Nice start, but the gun feels a bit « Spritish » if you know what i mean and maybe it is but i prefer real 3D objects for weapons, my opinion aniway nice start.

Gratz! Its fun, isn’t it? :slight_smile:

Thank you guys for your nice comments…

I like it! What you could do is make the gun less, as mathieu said, Spritish. I would recommend using an actual Model for the gun. The sky could probably be less attention-seeking, other than that, I like it!

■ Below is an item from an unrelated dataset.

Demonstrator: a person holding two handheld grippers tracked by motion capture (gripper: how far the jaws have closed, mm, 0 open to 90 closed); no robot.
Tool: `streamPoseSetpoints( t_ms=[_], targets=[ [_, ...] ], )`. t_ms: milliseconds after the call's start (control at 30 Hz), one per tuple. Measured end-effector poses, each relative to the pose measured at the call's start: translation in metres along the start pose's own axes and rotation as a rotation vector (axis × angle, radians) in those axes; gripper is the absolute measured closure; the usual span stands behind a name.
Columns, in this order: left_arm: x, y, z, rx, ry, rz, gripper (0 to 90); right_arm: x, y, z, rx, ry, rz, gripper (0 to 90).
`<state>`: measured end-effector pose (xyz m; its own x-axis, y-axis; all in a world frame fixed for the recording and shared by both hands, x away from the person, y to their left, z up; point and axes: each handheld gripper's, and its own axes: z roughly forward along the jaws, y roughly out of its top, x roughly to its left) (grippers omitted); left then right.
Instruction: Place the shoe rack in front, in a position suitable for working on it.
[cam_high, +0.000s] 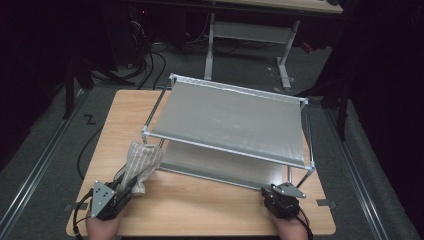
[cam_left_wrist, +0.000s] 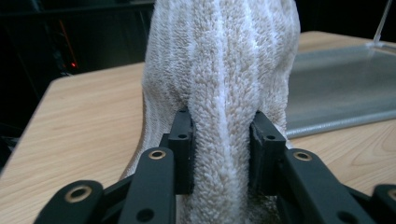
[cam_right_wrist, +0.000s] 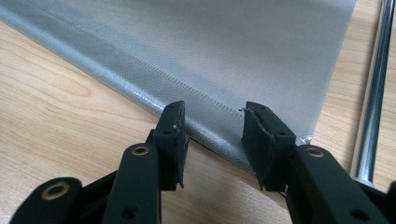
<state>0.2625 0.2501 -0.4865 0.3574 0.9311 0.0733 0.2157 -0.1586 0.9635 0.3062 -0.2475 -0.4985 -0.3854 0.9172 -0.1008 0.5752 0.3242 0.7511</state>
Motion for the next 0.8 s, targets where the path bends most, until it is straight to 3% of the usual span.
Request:
streamPoseSetpoints(
  t_ms=[133,200,300,467,500,567,633,667,800],
  targets=[
    [-0.001,-0.004,0.017,0.082,-0.045,0.005,59.2,0.0,0.0,0.0,-0.002,-0.003,-0.001,59.9],
    [0.0,-0.005,0.024,0.11,-0.072,-0.028,50.6,-0.001,0.0,0.0,-0.003,-0.001,-0.003,60.0],
    [0.0,-0.002,0.029,0.11,-0.075,-0.029,40.7,0.0,0.0,0.0,-0.003,-0.002,-0.002,60.0],
    [-0.005,0.01,0.041,0.096,-0.06,0.02,29.4,0.0,0.0,0.0,-0.003,-0.001,-0.001,60.0],
    [-0.007,0.014,0.051,0.154,-0.042,0.049,28.2,0.0,0.0,0.0,-0.002,-0.002,-0.002,60.0],
    [-0.007,0.016,0.055,0.175,-0.04,0.048,27.1,0.0,0.0,0.0,-0.002,-0.001,-0.001,60.0],
    [-0.005,0.02,0.06,0.194,-0.055,0.011,27.8,-0.001,0.0,0.0,-0.004,0.0,-0.004,59.9],
    [-0.003,0.022,0.063,0.232,-0.074,-0.043,25.0,-0.001,0.0,0.0,-0.004,0.0,-0.004,59.9],
    [-0.004,0.017,0.068,0.281,-0.095,-0.069,22.0,-0.001,-0.001,0.0,-0.004,0.001,-0.003,59.9]
  ],
)
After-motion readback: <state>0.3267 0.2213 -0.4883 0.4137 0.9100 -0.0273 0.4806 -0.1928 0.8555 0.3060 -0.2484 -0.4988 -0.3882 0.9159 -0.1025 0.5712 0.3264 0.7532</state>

This reminds me… I was thinking the other day it would be really good if we had simple demos of FPS controller with gun mesh and weapon bob, 3rd person controller with cursor decal etc. Has anyone made anything like that so far? I have a 3rd person control I might be able to make into an example, not done an FPS before though.

Sweet!

I am currently working on an FPS game and that is exactly my goal. @monkeychops , I intend to make weapon bob, dynamic cross hairs, animations, weapon sway movement as well as camera. I am deciding on whether i am going to use ray casting for the bullets or actual objects. THe objects move too fast for reliable collision, but for rays,I have a method that calls shoot() when I create a ray and get the intersection. The problem is, is that it only generates the rays so fast and it cant keep up with a rapid fire gun. It gets like 2 per second. Do you have any suggestions how to make the rays produce quicker because my goal is to make a really dynamic, solid FPS game, or at least an FPS engine which other people can use and make online Muliplayers. I dont know how I will make the gun lung left, right, up, down when I move the mouse quickly, but I will work on it. The ray system I am using is a little variation of the tutorial for rays. What do you recomend to make it churn out rays quicker? once I get the ray system working solid, I can work on graphic and animation.

@jrlowe awesome, sounds like you have a good idea what you want to achieve.

I am not an expert on JME really, but 2 rays per second seems quite wrong to me… That’s only 1 ray every 30 frames or so… you should be able to do quite a few rays per frame.
The picking example here would be roughly what you need to find your target https://wiki.jmonkeyengine.org/legacy/doku.php/jme3:beginner:hello_picking

@monkeychops, that tutorial is indeed the one that I implemented into my game. I call the method to create the ray and leave the red mark every time the simple update is called as long as the mouse button is down, but the red mark that shows where I am hitting is quite slow. Im getting around 200 FPS but for some reason it does not want to work fast. It does the System.println ever time it shoots and it is literally really slow. Have any ideas what is causing this problem?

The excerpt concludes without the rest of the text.